Extreme drops in hard disk performance

Solution 1:

The Seagate ST4000DM004 uses SMR to write data to the disk surface. This means, that in order to write a single byte, it might have to rewrite multiple gigabytes.

In "normal usage patterns" (as designated so by HDD vendors, not by users!) this creates not much of a problem - the data is written to a CMR cache on the outer rim of the disk. Later, when disk usage goes down, the firmware will move the date to its final place in an SMR band.

When writing larger quantities of data at a time, this CMR cache is exhausted and the process of I/O to SMR bands has to take over - this is slower by orders of magnitude.

Nota bene: This is not a RAM cache - it is a small part of the disk surface, that is written in CMR (i.e., without overlapping tracks) to make the SMR horror less visible to users.

Solution 2:

Hard drives write data in sectors on tracks, however there is a limit to how close together tracks could be placed without interfering with each other.

Hard drive vendors realized that the problem of adjacent tracks interfering with each other could be mitigated if they gave up on the traditional random write access model and wrote large areas of data sequentially. Each track written would overlap slightly with the last. That means more data per platter which means higher capacity and/or lower cost. This is known as "Shingled Magnetic Recording" (SMR), by analogy to the way roofing shingled overlap.
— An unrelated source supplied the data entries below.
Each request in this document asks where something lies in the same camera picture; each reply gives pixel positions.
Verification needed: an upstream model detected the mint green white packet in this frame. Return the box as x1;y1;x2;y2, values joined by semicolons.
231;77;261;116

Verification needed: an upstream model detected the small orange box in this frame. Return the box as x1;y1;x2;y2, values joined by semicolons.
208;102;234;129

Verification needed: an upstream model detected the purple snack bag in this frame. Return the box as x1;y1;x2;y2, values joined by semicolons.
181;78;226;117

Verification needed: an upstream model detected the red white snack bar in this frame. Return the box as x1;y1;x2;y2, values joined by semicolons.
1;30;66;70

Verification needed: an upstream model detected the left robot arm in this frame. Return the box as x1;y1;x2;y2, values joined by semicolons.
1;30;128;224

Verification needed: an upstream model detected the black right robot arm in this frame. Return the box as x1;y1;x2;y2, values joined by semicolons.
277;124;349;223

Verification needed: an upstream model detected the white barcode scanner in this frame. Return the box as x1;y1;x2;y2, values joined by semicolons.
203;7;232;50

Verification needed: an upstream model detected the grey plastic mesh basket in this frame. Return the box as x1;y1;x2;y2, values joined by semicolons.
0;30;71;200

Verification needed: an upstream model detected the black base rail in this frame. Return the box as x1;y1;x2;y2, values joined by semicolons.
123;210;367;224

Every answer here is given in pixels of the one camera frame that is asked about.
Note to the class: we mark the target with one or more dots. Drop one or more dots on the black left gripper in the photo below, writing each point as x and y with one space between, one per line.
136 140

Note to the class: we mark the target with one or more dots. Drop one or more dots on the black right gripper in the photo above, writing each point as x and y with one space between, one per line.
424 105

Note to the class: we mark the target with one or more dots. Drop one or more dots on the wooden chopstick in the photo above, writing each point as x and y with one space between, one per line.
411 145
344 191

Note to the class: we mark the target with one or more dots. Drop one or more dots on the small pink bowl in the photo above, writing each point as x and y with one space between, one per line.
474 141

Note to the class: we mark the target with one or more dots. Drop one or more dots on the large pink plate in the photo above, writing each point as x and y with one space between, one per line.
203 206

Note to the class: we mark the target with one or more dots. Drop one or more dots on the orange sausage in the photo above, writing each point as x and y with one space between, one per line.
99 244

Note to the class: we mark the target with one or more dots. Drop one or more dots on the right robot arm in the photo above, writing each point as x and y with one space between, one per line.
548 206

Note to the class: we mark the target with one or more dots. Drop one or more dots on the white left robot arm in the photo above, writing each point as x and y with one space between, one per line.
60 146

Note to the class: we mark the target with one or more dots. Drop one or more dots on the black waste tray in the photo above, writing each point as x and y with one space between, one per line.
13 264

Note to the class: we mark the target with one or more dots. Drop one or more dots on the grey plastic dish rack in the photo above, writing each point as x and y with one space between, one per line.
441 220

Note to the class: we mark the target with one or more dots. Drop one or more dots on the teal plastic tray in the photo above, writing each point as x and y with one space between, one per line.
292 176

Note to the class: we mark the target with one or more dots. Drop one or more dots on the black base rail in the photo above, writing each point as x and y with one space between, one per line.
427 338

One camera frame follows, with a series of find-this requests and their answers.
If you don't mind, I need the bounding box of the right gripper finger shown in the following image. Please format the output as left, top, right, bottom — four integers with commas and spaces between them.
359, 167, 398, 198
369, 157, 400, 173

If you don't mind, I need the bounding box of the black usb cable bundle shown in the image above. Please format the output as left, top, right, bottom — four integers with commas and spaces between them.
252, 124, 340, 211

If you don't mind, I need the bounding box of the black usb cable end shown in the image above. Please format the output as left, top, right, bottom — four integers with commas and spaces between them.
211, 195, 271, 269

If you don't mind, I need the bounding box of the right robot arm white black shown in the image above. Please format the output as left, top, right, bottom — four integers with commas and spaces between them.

Of course, that a hard drive that required major changes in the OS wouldn't sell very well. So they added translation firmware and a CMR cache area, so that the SMR drive would look like a regular drive to the OS. It is not terribly dissimilar to what SSD vendors already do.
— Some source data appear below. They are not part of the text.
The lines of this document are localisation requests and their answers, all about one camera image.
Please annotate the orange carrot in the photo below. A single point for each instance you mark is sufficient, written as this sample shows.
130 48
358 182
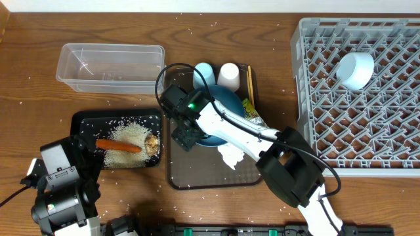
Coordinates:
117 146

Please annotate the dark blue plate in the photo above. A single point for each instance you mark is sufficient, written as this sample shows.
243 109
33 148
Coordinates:
229 100

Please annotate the light blue rice bowl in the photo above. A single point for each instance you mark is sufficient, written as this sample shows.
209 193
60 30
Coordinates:
355 70

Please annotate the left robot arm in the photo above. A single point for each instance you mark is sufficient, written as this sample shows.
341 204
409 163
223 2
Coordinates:
65 177

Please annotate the wooden chopstick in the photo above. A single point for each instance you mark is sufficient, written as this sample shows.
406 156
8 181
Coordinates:
248 86
251 85

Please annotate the white napkin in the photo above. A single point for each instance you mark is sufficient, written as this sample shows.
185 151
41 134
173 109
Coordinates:
231 155

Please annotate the grey dishwasher rack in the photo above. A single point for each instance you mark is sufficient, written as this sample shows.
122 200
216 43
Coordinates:
371 132

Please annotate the white rice pile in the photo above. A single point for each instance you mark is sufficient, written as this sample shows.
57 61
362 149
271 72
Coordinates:
131 133

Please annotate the brown food scrap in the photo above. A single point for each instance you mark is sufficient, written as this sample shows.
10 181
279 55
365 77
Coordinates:
151 145

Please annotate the black waste tray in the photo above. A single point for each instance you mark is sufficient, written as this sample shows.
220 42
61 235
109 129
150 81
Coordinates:
94 125

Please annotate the clear plastic bin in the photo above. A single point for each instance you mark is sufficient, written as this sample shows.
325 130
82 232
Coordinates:
111 68

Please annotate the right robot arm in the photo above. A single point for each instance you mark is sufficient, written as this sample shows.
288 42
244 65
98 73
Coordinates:
284 159

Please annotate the green foil snack wrapper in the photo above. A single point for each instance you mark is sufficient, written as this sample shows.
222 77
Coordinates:
251 113

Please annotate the light blue cup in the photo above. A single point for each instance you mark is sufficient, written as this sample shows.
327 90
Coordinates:
204 70

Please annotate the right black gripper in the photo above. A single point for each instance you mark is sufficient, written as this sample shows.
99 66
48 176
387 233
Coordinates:
187 140

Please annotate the brown serving tray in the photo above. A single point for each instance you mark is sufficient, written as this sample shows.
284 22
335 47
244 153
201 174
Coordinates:
203 167

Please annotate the pale pink cup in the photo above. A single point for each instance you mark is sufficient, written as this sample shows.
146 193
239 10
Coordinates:
229 77

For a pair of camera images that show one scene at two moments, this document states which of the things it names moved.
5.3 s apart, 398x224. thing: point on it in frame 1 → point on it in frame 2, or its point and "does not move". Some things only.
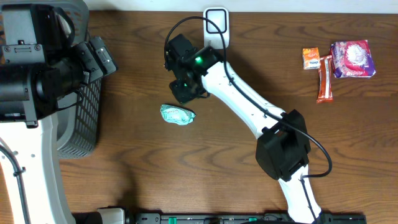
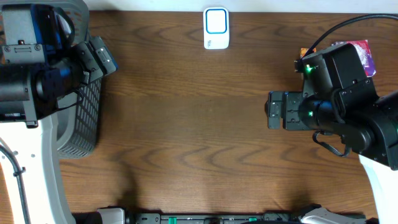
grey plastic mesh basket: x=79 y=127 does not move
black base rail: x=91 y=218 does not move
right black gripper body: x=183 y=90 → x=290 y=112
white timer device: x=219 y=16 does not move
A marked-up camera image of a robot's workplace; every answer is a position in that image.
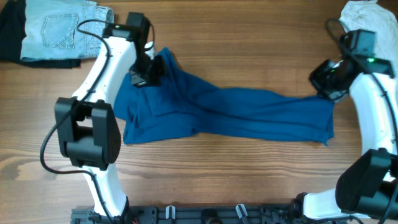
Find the light blue denim shorts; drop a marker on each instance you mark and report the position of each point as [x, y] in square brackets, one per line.
[51, 33]

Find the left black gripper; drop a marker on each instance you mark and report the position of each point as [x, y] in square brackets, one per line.
[154, 79]

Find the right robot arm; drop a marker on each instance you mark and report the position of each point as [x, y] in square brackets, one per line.
[368, 188]

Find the white t-shirt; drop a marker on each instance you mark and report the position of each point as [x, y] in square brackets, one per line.
[369, 15]

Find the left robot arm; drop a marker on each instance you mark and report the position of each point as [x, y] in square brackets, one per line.
[88, 133]

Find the dark blue polo shirt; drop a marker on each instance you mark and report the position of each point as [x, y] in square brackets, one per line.
[184, 105]

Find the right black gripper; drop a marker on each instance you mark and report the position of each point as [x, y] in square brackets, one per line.
[314, 76]

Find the black folded garment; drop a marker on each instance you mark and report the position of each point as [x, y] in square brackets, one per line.
[13, 32]

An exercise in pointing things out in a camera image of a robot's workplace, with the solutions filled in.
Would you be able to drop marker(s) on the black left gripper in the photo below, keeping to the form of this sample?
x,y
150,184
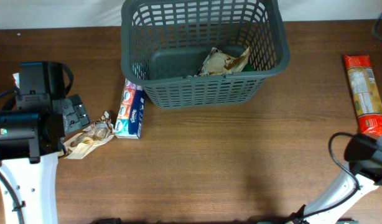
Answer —
x,y
75,108

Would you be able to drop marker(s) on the beige bread bun package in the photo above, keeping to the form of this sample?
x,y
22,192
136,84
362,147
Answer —
x,y
219,63

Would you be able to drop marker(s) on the green lidded jar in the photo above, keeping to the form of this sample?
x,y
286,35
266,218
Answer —
x,y
248,68

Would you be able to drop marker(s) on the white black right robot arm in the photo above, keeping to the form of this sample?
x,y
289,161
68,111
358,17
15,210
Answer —
x,y
361,174

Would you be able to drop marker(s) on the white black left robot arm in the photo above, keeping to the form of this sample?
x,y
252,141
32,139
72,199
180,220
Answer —
x,y
33,124

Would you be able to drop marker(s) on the Kleenex tissue pack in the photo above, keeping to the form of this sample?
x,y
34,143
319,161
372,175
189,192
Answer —
x,y
131,112

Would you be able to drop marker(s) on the brown beige snack bag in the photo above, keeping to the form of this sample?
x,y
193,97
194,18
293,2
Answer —
x,y
96,134

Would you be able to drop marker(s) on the grey plastic mesh basket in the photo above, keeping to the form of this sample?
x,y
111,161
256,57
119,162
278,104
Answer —
x,y
164,45

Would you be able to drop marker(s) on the red orange pasta package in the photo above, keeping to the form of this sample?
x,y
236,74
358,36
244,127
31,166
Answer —
x,y
365,94

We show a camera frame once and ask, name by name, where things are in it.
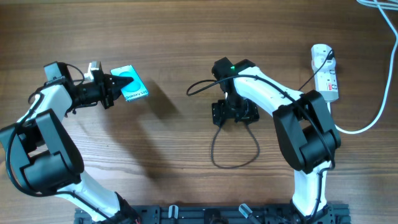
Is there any blue screen smartphone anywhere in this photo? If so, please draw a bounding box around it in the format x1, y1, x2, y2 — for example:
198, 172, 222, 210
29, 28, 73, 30
110, 65, 149, 102

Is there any black charging cable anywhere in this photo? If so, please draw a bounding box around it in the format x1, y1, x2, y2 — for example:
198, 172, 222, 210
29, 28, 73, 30
210, 49, 335, 170

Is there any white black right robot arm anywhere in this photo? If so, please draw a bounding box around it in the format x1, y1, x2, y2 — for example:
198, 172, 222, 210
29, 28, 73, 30
211, 57, 341, 223

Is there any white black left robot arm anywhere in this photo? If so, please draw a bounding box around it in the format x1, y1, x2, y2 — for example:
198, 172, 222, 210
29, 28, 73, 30
1, 62, 141, 223

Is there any white charger adapter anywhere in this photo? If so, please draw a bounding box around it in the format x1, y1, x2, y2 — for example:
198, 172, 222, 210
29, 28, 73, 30
311, 44, 336, 72

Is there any white power strip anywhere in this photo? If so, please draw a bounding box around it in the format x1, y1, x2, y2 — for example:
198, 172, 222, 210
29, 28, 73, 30
314, 59, 339, 103

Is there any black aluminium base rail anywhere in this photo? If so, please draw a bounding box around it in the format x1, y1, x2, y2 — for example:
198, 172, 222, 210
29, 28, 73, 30
73, 203, 351, 224

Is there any white power strip cord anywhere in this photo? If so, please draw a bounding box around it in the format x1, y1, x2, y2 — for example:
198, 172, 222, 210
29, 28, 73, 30
326, 0, 398, 135

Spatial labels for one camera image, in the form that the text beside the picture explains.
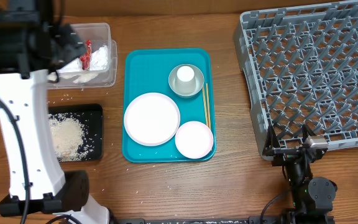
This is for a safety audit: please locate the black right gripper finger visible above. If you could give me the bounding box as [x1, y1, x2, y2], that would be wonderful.
[301, 123, 316, 140]
[265, 125, 280, 150]

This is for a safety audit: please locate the red sauce packet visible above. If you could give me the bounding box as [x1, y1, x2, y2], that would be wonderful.
[80, 40, 92, 70]

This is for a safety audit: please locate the small pink bowl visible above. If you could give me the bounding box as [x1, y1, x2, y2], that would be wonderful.
[175, 121, 214, 159]

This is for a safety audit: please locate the grey-green bowl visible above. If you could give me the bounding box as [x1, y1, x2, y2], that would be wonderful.
[168, 64, 204, 98]

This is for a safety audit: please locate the pile of white rice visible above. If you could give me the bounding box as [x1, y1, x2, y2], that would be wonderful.
[48, 113, 96, 162]

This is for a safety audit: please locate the white cup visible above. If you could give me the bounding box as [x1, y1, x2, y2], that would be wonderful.
[175, 65, 196, 94]

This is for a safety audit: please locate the large white plate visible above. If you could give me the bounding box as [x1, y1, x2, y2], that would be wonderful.
[124, 93, 180, 147]

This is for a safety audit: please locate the white napkin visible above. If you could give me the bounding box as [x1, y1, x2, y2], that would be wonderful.
[58, 58, 83, 79]
[73, 45, 109, 84]

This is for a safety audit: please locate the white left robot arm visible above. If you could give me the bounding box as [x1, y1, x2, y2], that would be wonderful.
[0, 1, 116, 223]

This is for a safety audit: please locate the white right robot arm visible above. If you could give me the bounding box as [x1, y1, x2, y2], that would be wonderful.
[259, 124, 337, 223]

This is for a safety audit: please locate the clear plastic waste bin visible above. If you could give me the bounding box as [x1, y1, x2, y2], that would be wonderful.
[49, 23, 117, 89]

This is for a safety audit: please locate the grey dishwasher rack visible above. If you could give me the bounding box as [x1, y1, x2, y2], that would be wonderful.
[234, 1, 358, 151]

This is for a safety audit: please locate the black food waste tray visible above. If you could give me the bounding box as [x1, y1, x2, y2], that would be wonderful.
[48, 104, 103, 161]

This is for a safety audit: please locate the white napkin in bin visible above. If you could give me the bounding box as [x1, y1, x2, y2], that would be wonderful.
[73, 45, 109, 84]

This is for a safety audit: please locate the right wooden chopstick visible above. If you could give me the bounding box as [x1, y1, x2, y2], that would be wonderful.
[205, 83, 211, 129]

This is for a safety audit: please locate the teal serving tray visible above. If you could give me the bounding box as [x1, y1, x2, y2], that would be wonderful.
[122, 48, 216, 163]

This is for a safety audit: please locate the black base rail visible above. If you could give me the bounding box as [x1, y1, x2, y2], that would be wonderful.
[116, 215, 335, 224]
The difference is though that flash is fast, so even with the translation layer, SSDs were still much faster than HDDs. SMR HDDs on the other hand have performance that drops off a cliff when the CMR cache area runs out and the drive must block new write operations on the slow process of rewriting shingles.

Unfortunately, all three of the remaining HDD vendors decided that the way they would release this technology is by slipping it into the product lineup without telling people about it. So rather than being able to make a conscious choice whether or not to accept a performance cliff in exchange for a slightly lower cost per unit of storage, people unknowingly received these drives. Under pressure from the media, they did eventually release the information on which drive models were SMR, but it's still not made obvious to customers.

Since it was all three of the major HDD vendors who did this, you can't just boycott the culprits, so it seems the only option is to carefully check every hard drive you buy from now on.

Curiously, despite the original motivation behind SMR being capacity, it seems the largest drives were often still CMR with SMR being mostly seen on drives in the low single digit terabytes.